The data should be duplicated exactly, with every word kept as it is.

§ INPUT DATA
........
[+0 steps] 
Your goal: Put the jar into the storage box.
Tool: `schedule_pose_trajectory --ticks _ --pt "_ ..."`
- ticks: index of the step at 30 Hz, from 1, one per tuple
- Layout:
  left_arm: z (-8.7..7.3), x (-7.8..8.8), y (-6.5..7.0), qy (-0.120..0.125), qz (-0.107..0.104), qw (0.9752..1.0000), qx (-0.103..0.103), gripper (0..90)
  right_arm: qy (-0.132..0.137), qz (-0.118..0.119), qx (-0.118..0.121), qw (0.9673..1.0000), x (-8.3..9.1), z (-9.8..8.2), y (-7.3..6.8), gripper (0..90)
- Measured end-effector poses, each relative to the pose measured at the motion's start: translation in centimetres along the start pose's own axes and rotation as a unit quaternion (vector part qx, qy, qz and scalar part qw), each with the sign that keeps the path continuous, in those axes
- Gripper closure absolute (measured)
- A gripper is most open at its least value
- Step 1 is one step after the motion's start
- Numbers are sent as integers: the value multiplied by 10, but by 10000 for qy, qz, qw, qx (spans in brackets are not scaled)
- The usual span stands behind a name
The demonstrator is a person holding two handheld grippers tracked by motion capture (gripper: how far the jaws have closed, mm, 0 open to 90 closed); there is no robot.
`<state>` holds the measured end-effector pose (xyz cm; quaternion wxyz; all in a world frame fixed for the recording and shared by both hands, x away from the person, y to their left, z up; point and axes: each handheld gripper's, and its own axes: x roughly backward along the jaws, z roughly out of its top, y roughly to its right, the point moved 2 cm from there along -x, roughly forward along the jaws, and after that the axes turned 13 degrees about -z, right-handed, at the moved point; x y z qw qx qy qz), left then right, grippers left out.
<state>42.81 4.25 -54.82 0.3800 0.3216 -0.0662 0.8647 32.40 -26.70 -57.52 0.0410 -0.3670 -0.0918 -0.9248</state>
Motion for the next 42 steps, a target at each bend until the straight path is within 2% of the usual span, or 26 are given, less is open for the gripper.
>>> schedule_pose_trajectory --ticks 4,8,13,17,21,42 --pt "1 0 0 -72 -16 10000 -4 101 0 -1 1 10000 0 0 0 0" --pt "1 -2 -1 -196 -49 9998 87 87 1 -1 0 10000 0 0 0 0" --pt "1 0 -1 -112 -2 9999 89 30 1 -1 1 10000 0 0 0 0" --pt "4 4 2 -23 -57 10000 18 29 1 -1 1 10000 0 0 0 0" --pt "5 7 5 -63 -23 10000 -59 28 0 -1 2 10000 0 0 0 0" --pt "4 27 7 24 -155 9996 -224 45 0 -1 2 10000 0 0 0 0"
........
§ RESPONSE FOR THIS EXERCISE
[+0 steps] 
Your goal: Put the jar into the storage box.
Tool: `schedule_pose_trajectory --ticks _ --pt "_ ..."`
- ticks: index of the step at 30 Hz, from 1, one per tuple
- Layout:
  left_arm: z (-8.7..7.3), x (-7.8..8.8), y (-6.5..7.0), qy (-0.120..0.125), qz (-0.107..0.104), qw (0.9752..1.0000), qx (-0.103..0.103), gripper (0..90)
  right_arm: qy (-0.132..0.137), qz (-0.118..0.119), qx (-0.118..0.121), qw (0.9673..1.0000), x (-8.3..9.1), z (-9.8..8.2), y (-7.3..6.8), gripper (0..90)
- Measured end-effector poses, each relative to the pose measured at the motion's start: translation in centimetres along the start pose's own axes and rotation as a unit quaternion (vector part qx, qy, qz and scalar part qw), each with the sign that keeps the path continuous, in those axes
- Gripper closure absolute (measured)
- A gripper is most open at its least value
- Step 1 is one step after the motion's start
- Numbers are sent as integers: the value multiplied by 10, but by 10000 for qy, qz, qw, qx (spans in brackets are not scaled)
- The usual span stands behind a name
The demonstrator is a person holding two handheld grippers tracked by motion capture (gripper: how far the jaws have closed, mm, 0 open to 90 closed); there is no robot.
`<state>` holds the measured end-effector pose (xyz cm; quaternion wxyz; all in a world frame fixed for the recording and shared by both hands, x away from the person, y to their left, z up; point and axes: each handheld gripper's, and its own axes: x roughly backward along the jaws, z roughly out of its top, y roughly to its right, the point moved 2 cm from there along -x, roughly forward along the jaws, and after that the axes turned 13 degrees about -z, right-handed, at the moved point; x y z qw qx qy qz), left then right, grippers left out.
<state>42.81 4.25 -54.82 0.3800 0.3216 -0.0662 0.8647 32.40 -26.70 -57.52 0.0410 -0.3670 -0.0918 -0.9248</state>
Motion for the next 42 steps, a target at each bend until the straight path is within 2% of the usual span, or 26 are given, less is open for the gripper.
>>> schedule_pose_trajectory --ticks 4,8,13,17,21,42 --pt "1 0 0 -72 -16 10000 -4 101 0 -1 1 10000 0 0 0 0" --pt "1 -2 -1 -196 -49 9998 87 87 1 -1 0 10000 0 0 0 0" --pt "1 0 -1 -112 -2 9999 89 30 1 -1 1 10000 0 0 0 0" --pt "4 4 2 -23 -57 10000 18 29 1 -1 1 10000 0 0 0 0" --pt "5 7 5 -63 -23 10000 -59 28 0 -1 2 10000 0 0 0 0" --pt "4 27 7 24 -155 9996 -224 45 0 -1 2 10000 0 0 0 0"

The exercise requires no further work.